Charles’ Lighthouse, 2003


My neighbor Walter [not real name] and his wife came to our area in the late 1960s to start a medical practice. They built a home and raised four children on a gorgeous wooded point on a neck of land that pokes out into the Lynnhaven River. At that time, the hundreds of acres around his home were heavily wooded. Walter landscaped the grounds of his home lavishly. His children kept horses and rode in the woods and nearby fields. Walter planted azaleas and camellias along the narrow lane that would later become a public street.

Over the years the parts of our street that Walter didn’t own were subdivided and gradually sold off. You could tell that Walter took it personally whenever a tree had to be removed to make room for a house or the shrubs along the lane pruned back some. Luckily, the newcomers only took out what was necessary and took pride in the maintaining the floral shrubs along the lane.

In 2003, in preparation for a party which I described here, Walter bought a length of floating dock to replace a smaller, older pier. Walter's buddies from the Knights of Columbus, appreciative of his kindness through the years, built a miniature lighthouse which they installed at the end of the floating dock.

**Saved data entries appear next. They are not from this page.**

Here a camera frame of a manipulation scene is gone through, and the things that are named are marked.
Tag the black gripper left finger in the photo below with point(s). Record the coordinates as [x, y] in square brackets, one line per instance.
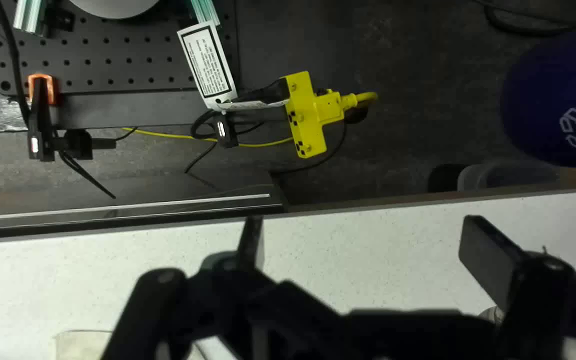
[250, 241]

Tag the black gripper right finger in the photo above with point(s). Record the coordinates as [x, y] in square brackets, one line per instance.
[490, 256]

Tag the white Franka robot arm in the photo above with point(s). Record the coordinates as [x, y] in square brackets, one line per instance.
[114, 7]

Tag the yellow power splitter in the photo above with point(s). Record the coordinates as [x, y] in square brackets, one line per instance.
[309, 113]

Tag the blue recycling bin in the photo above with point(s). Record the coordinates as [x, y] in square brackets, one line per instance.
[540, 92]

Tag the white labelled power adapter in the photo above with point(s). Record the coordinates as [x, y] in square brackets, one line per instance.
[206, 62]

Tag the black perforated breadboard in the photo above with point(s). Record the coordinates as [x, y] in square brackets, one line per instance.
[114, 61]

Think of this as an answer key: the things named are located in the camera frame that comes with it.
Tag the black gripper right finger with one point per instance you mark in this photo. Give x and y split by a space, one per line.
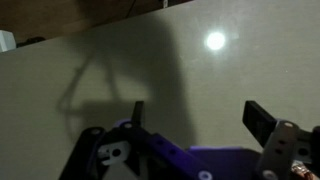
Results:
280 146

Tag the white box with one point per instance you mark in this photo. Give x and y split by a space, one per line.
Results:
6 40

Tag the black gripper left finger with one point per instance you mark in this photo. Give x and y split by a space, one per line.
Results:
156 143

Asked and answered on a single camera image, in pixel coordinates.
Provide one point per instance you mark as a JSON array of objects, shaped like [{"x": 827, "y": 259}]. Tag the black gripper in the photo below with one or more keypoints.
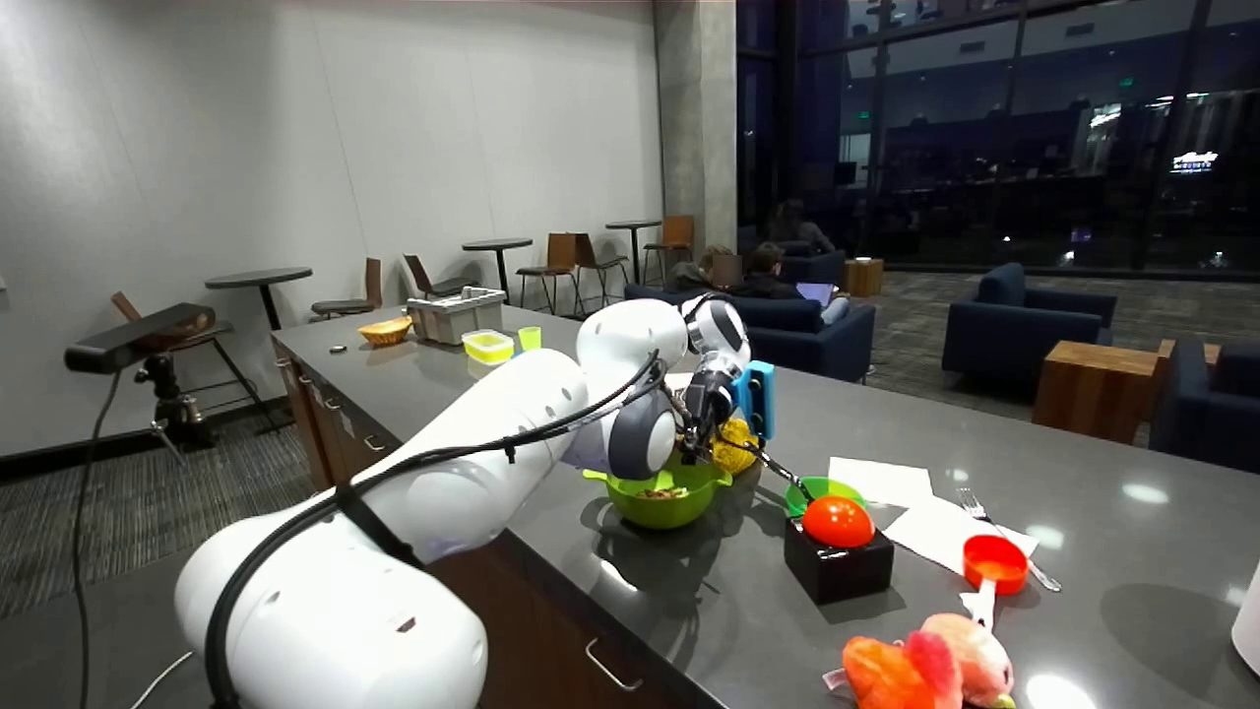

At the same time this was going on, an old hunting lodge across the river was being renovated into a home. The new owner of the property added a pier that extended some forty yards out into the river. Because it was so close to the deep water channel, the new pier required permanent safety lighting. And because the homeowner happened to be in the marine construction business, the pier was not only substantial and well built, but also fitted out with the latest commercial-grade lighting.

One of the floodlights on the pier shined right across the river into Walter's bedroom. His wife was content to close the shades, but Walter was having none of that. He rang up the homeowner on the opposite bank and asked that the light be turned off, away or removed altogether. The owner did not take Walter's call kindly and refused to make any changes.

Then, while out raking leaves a few days later, Walter spied the lighthouse at the end of his floating dock and had an idea. He had his gardener/handyman install a powerful floodlight in the lighthouse that would shine across the river into the new people’s windows.

It was an effective, if hostile, strategy. The first night Walter turned the light on it took only a few minutes for the new people across the river to call and complain. If Walter would turn off his floodlight, they quickly offered, they would put a shield across the part of their floodlight that shone into Walter's house.

Had they waited any longer there probably wouldn’t have been an agreement. What the people across the river took to be Walter turning the light off to give them some relief was actually the floodlight blowing out all the circuits in Walter's house and plunging the whole property into darkness. The failure of the handyman to make sure Walter's house could handle the increased electrical demand of the new floodlight had inadvertently solved the whole problem.


1 comment:

  1. Oh, that's rich! Walter sounds like a real barrel of laughs. Hahaaa!